L’article 83 prévoit de simplifier, d’alléger, d’accélérer les procédures d’une institution jugée poussiéreuse : la justice prud’homale. Nous ne sommes pas opposés à la réforme de cette dernière ni à une accélération des délais de traitement. Je crois d’ailleurs que tous les salariés de ce pays souhaitent que le fonctionnement de cette institution soit amélioré. Néanmoins, je ne pense pas que les mesures proposées ici feront avancer les choses.
La réforme envisagée prévoit que le bureau de conciliation puisse, à défaut de conciliation, renvoyer les parties soit devant le bureau de jugement – dans sa formation plénière ou restreinte –, soit directement devant le bureau de départage.
Le renvoi direct vers ce dernier bureau pose problème. Outre le fait que les jugements issus de ce bureau font l’objet de 6 % d’appels supplémentaires que ceux des bureaux de jugement classiques, le projet de loi entraîne une remise en cause de notre modèle paritaire entre employeur et salarié. Ce bureau est en effet composé de deux conseillers – un salarié et un employeur – et d’un juge professionnel qui, bien souvent, impose ses conclusions aux deux autres membres. Il nous est proposé de généraliser l’échevinage, c’est-à-dire de donner davantage de place au juge professionnel et de réduire la portée des décisions paritaires. C’est une vision qui ne fait pas partie de notre culture de la justice professionnelle.

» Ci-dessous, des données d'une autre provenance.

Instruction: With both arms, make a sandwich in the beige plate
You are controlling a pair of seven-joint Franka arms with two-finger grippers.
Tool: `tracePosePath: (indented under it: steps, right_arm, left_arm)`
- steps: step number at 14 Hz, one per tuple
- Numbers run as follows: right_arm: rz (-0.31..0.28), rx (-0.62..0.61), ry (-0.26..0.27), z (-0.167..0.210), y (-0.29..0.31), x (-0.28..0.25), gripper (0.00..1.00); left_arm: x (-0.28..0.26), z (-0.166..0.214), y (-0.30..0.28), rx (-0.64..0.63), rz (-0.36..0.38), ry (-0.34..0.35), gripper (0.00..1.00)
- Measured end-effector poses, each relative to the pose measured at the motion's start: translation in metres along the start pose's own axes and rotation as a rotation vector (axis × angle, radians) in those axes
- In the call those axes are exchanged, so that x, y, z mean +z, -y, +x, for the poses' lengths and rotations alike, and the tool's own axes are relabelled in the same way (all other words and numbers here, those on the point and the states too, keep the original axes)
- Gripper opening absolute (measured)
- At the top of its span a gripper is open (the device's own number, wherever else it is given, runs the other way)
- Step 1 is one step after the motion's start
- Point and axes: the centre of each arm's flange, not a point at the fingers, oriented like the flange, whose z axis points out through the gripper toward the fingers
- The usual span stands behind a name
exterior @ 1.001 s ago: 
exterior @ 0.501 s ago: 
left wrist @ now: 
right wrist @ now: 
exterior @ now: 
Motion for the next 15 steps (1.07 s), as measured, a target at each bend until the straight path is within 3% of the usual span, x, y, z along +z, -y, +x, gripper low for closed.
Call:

Il est également proposé d’établir un barème des indemnités susceptibles d’être versées au demandeur, sur la base d’un décret. Ce référentiel risque de créer une échelle, voire un plafonnement des indemnités, ce qui contrevient à la liberté de jugement des juges prud’homaux.

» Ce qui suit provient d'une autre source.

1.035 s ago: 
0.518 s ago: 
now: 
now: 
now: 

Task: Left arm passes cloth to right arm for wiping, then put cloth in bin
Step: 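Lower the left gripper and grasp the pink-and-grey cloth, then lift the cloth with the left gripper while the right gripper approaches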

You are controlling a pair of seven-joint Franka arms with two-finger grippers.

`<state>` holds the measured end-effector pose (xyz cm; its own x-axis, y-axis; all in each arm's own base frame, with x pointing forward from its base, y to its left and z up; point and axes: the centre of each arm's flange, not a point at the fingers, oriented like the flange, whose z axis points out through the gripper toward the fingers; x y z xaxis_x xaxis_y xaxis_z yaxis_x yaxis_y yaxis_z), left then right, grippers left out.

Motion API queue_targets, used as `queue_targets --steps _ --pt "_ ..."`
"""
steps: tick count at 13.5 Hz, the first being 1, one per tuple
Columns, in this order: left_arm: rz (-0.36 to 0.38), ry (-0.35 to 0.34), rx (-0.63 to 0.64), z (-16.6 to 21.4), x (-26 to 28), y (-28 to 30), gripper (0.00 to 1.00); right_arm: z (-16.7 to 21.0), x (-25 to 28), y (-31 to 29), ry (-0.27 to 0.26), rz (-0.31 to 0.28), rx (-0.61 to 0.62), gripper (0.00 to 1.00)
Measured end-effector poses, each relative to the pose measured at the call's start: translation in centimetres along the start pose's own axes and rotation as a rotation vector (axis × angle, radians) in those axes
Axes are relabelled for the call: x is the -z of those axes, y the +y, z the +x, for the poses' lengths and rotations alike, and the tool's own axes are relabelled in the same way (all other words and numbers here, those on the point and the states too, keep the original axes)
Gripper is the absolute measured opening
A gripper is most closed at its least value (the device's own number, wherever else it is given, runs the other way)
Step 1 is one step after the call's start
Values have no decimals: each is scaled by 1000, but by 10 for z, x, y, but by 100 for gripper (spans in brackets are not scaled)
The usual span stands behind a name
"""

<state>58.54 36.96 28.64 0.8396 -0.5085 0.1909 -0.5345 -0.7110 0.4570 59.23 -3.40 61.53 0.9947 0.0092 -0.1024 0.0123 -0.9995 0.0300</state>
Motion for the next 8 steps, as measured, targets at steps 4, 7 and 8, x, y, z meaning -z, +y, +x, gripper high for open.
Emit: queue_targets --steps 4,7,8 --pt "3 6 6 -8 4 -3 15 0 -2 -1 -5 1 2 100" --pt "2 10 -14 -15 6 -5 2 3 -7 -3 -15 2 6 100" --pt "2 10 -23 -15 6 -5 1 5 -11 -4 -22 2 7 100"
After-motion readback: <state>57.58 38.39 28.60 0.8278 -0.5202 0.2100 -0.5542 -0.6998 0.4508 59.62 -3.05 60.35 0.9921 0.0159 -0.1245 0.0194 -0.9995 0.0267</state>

Par ailleurs, les critères proposés pour l’élaboration du référentiel, à savoir l’ancienneté, l’âge et la situation du demandeur, sont purement subjectifs, et créent une inégalité de traitement devant la loi, ce qui est contraire à l’article 6 de la Déclaration des droits de l’homme et du citoyen.
Enfin, il est prévu d’étendre la procédure participative. Celle-ci, inspirée du droit collaboratif anglo-saxon, consiste en la conclusion d’une convention entre les parties, en vue de rechercher une solution à un conflit. Il est aujourd’hui possible d’y recourir dans le cadre d’un divorce ou d’un litige entre client et fournisseur, par exemple. La raison pour laquelle cette procédure n’est pas appliquée au droit du travail aujourd’hui est simple : le contrat de travail suppose un lien de subordination entre l’employeur et le salarié, et il n’est pas possible de considérer ses parties comme suffisamment égales pour signer une convention entre elles.
Si nous permettons le règlement de conflits relevant du droit du travail loin des prud’hommes, dans le secret de la négociation, il est certain que ces conventions seront défavorables au salarié puisque les employeurs ont à leur disposition des moyens de pression non négligeables.